On 10/19/22 3:26 PM, Leif M wrote:
"You can calibrate for any resistance"
Sure. But if those things can be made would it improve accuracy, when measuring low and high impedances.
Sure - and people do that - sometimes as part of a research project or dissertation.
Ultimately, what you do is look at what you need to measure, assess the uncertainty with your "50 ohm" equipment and go from there. Usually, it's a matter of SNR and accuracy of measurement of small changes. Looking at a 5 ohm circuit, the reflection coefficient is huge (0.8=45/55) and if you want 10% accuracy, you need to look at telling the difference between about 0.02 out of 0.8 (2%).
Z mag gamma
4.5 .834
5 .818
5.5 .801
The NanoVNA can easily make measurements to 2% or even 1%.

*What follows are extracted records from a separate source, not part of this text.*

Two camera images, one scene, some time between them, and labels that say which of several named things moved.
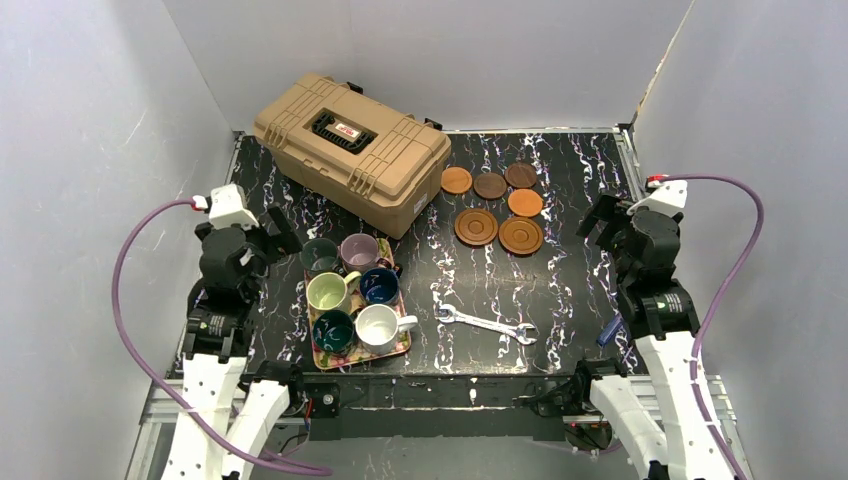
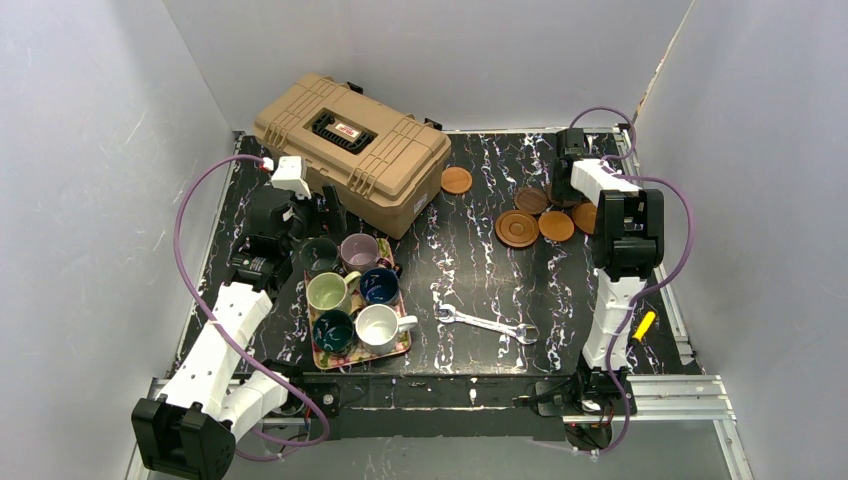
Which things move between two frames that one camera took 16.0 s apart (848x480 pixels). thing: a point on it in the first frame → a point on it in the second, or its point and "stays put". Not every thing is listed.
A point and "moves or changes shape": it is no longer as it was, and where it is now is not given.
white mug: [377, 328] stays put
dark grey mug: [318, 254] stays put
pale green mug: [328, 291] stays put
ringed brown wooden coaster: [476, 227] → [517, 228]
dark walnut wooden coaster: [520, 175] → [559, 203]
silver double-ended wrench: [449, 313] stays put
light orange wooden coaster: [456, 180] stays put
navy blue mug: [380, 286] stays put
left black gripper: [269, 237] → [322, 211]
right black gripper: [605, 216] → [566, 187]
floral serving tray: [324, 360] stays put
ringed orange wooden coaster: [520, 235] moves or changes shape
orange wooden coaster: [525, 202] → [556, 225]
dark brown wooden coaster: [490, 185] → [531, 200]

OTOH, if you need 1% accuracy, you're looking at needing a measurement to 0.2%.
The NanoVNA can still do that, but you'd better have really good cal standards, etc.
It's also going to be painful making accurate S21 measurements of lossy components, because you've got 15dB loss through the first reflection and the same at the output, so it's like having a 30dB pad in series with your UUT.

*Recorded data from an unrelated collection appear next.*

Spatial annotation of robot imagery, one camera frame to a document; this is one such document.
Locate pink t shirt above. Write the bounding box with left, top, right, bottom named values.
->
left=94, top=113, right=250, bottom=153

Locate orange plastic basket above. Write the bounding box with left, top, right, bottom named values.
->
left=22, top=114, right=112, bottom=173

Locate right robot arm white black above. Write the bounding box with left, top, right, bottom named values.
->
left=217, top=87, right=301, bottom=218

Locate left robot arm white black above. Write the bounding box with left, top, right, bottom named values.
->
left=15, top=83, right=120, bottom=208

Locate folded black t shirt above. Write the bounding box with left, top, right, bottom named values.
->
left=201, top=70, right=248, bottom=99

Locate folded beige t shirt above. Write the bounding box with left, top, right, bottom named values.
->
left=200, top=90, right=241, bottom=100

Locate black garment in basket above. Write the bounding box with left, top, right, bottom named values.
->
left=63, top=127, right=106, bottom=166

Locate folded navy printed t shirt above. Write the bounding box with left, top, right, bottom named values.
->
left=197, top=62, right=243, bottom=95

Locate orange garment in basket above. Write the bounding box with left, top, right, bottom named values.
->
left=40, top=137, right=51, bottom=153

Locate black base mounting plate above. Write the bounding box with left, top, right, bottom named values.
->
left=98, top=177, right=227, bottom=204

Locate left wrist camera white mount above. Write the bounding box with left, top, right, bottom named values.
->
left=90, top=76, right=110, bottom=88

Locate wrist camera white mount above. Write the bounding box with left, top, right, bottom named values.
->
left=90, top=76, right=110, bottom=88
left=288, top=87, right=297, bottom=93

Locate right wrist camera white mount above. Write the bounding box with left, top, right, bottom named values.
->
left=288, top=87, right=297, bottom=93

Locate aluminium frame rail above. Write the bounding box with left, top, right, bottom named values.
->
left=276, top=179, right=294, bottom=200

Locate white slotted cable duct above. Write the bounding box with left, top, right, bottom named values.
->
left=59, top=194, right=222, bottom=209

If you want to get really wild, look into "dembedding" - it's of vital importance in measuring circuits on a semiconductor die and they're rarely 50 ohms.

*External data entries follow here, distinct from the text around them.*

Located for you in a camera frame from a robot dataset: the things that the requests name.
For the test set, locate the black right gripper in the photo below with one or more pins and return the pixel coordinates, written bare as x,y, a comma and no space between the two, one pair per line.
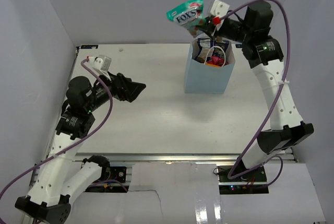
209,29

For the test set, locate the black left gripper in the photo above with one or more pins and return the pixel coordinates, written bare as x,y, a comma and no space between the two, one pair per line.
130,90

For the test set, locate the dark blue chips bag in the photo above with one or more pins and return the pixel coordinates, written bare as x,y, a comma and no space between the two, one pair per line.
205,48

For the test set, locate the green Fox's candy bag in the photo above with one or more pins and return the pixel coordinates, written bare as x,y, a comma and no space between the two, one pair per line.
188,15

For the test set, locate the pink Himalaya candy packet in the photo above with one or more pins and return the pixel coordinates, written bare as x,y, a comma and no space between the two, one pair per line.
215,60

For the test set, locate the orange Kettle chips bag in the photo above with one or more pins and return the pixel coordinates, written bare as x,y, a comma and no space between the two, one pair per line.
217,66

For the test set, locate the light blue paper bag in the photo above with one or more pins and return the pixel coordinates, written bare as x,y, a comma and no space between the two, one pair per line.
200,78

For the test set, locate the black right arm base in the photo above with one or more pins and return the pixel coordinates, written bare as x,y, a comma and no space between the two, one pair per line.
254,182

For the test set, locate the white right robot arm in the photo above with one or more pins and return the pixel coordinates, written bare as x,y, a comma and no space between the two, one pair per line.
283,126

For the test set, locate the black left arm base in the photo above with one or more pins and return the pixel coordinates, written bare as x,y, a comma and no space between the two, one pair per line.
112,179

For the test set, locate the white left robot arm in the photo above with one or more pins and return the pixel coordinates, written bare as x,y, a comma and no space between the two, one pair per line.
65,143

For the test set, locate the black XDOF label plate left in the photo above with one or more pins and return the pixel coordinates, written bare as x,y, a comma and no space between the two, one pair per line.
89,46

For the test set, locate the white cardboard front sheet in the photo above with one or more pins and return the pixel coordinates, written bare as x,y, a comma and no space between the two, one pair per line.
174,193

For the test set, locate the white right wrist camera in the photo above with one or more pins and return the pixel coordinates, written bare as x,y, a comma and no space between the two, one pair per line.
217,10

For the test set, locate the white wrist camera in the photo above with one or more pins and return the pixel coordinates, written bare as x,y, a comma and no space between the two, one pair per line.
217,10
100,64

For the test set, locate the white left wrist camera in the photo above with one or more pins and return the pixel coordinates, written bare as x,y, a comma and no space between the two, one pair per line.
100,64

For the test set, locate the aluminium table edge rail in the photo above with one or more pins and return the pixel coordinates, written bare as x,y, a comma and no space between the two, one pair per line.
162,157

In addition, waveguide has a frequency dependent impedance that is also propagation mode dependent. And it calibrates out.
I've used near field antenna ranges which use a VNA as their core, with a open waveguide as the probe, and it's nothing even remotely close to 50 ohms. But it *can* be precisely calculated, and verified.
There's also VNAs that don't use the coherent transmitter/receiver like the NanoVNA. Look up 6-port analyzers - which use only power detectors (which can be made very accurate).